Studio album by The Apples in Stereo
- Released: April 18, 2000
- Recorded: May 1999 – February 2000
- Studio: Pet Sounds Recording Studio
- Genre: Indie pop, indie rock
- Length: 41:04
- Label: SpinART Records (spart 83), Elephant 6
- Producer: Robert Schneider

The Apples in Stereo chronology
| Look Away + 4 (2000) | The Discovery of a World Inside the Moone (2000) | Let's Go! (2001) |

= The Discovery of a World Inside the Moone =

The Discovery of a World Inside the Moone (2000) is the fourth album from The Apples in Stereo. It received generally good reviews as a showcase for the band's experimental/psychedelic pop.

The album is the band's first major change in production style compared to earlier albums. Up until The Discovery of a World Inside the Moone, producer and band leader Robert Schneider would usually implement a Wall of Sound style of production on his records whereas on this album he chose to pursue a rawer sound. This was to portray a sound more similar to how the band sounded during live performances versus a typically more orchestrated quality of sound. In an interview flexi disc, included on the vinyl-LP version of the album, Schneider remarks: "That was a lesson I learned from Led Zeppelin and from the Beatles—is that one guitar can go a long way. I used to take a Phil Spector approach which was that a lot of guitars can go a long way. Now I’m kind of going more for the feeling of the way we sound."

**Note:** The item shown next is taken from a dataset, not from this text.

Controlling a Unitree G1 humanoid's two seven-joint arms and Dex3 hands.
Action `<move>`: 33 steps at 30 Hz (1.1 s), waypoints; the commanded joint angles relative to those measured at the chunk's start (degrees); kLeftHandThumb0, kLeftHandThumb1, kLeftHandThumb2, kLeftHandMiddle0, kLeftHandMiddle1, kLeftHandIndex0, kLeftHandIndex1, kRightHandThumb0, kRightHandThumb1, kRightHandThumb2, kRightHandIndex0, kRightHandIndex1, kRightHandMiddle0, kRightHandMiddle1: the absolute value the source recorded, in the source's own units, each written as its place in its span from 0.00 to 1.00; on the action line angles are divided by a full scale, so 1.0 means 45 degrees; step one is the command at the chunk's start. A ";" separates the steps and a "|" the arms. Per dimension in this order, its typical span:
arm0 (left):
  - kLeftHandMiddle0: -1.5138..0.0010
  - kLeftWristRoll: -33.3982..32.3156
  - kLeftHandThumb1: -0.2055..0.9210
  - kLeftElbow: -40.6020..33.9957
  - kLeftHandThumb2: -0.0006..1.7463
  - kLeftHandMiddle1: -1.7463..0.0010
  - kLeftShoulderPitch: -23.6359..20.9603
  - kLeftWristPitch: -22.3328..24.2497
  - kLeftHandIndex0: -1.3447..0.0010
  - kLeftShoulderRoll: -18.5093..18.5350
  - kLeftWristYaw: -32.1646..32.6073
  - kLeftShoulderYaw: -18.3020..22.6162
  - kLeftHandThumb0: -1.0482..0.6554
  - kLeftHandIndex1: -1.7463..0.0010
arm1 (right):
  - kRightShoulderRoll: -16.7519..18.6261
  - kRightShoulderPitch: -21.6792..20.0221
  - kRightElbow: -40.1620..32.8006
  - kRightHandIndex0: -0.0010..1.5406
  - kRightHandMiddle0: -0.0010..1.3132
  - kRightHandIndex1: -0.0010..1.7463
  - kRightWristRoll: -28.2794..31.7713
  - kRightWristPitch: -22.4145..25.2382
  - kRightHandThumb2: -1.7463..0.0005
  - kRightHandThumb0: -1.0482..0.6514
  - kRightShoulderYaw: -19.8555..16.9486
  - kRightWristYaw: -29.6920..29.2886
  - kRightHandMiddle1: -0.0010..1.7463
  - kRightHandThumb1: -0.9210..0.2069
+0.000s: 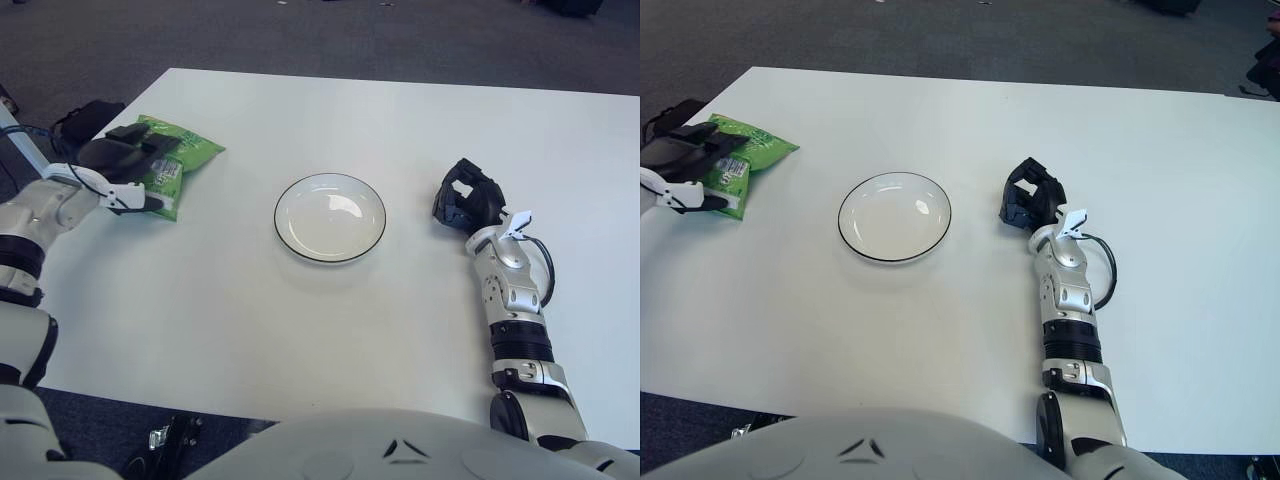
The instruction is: Put the snack into the plate.
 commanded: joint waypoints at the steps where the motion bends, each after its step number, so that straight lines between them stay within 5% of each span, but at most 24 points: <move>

In addition to change in production style, the style of genre itself is also something of a departure from the usual 1960s psychedelic pop sound trademarked by earlier Apples in Stereo records. In songwriting, Schneider took more of an influence from R&B artists such as Sly & the Family Stone and early artists featured on the Motown label. Schneider also wanted the songs to sound more disconnected and unique to themselves than on previous albums. He stated, "I wanted every song to be self contained...on our other records we always had our songs run together. On this record we left big spaces between all the songs so you have a place to put your needle down on the record." This was influenced by records such as The White Album by the Beatles.

The title is from a book written in 1638 by English clergyman John Wilkins.

Professional ratings
Aggregate scores
| Source | Rating |
| Metacritic | 82/100 |
Review scores
| Source | Rating |
| AllMusic | Star Half star |
| Alternative Press | Star |
| Entertainment Weekly | B+ |
| Mojo | Star |
| NME | 7/10 |
| Pitchfork | 6.5/10 |
| Q | Star |
| Tom Hull – on the Web | A− |
| The Village Voice | A− |

==Track listing==
All tracks written by Robert Schneider except where noted.

===Side one===
1. "Go" - 3:14
2. "The Rainbow" - 2:39
3. "Stream Running Over" - 3:44
4. "20 Cases Suggestive Of..." (Hilarie Sidney) - 2:53
5. "Look Away" - 3:25
6. "What Happened Then" - 2:10

===Side two===
1. - "I Can’t Believe" - 4:23
2. "Submarine Dream" - 4:30
3. "Allright/Not Quite" - 2:54
4. "The Bird That You Can’t See" - 3:56
5. "Stay Gold" (Hilarie Sidney) - 4:04
6. "The Afternoon" - 3:12

===Bonus track listing===
Bonus 7"
The vinyl edition of The Discovery of a World Inside the Moone comes with a bonus 7" flexidisc with the following tracks:
- "Interview"
- "Hold on to This Day"

Japanese version
The Japanese version of the album contains the following bonus tracks:
- "Hold on to This Day"
- "The Oasis"

==Personnel==
===The Apples in Stereo===
- Hilarie Sidney - drums, percussion, lead and backing vocals, electric guitar
- Chris McDuffie - synthesizers, piano, organ, backing vocals, mellotron, percussion
- Eric Allen - Fender bass guitar, backing vocals
- John Hill - electric and acoustic guitars, backing vocals
- Robert Schneider - electric and acoustic guitar, piano, organ, mellotron, synthesizers, percussion, lead and backing vocals

===Additional players===
- Rick Benjamin - trombone
- Merisa Bissinger - flute, piccolo, alto saxophone
- Jon Hegel - tenor saxophone
- Rob Greene - cello
- Dane Terry - bongos
- Ron Marschall - handclaps, backing vocals

===Production===
The Discovery of a World Inside the Moone was produced and mixed by Robert Schneider. The album was engineered by The Apples in Stereo with Ron Marschall, Robert Christiansen and Jim McIntyre. The album was recorded between May 1999 and February 2000 at Pet Sounds Recording Studio (Denver, Colorado) using a 16-track tape machine and the Elephant 6 Mainframe Computer. Jim McIntyre acted as executive producer for The Elephant 6 Recording Company.

Album art for the album was created by Star Keene (architectural drawings), Steve Keene (interior paintings) and Richard Peterson (photographs). Layout by Joel Marrowitz.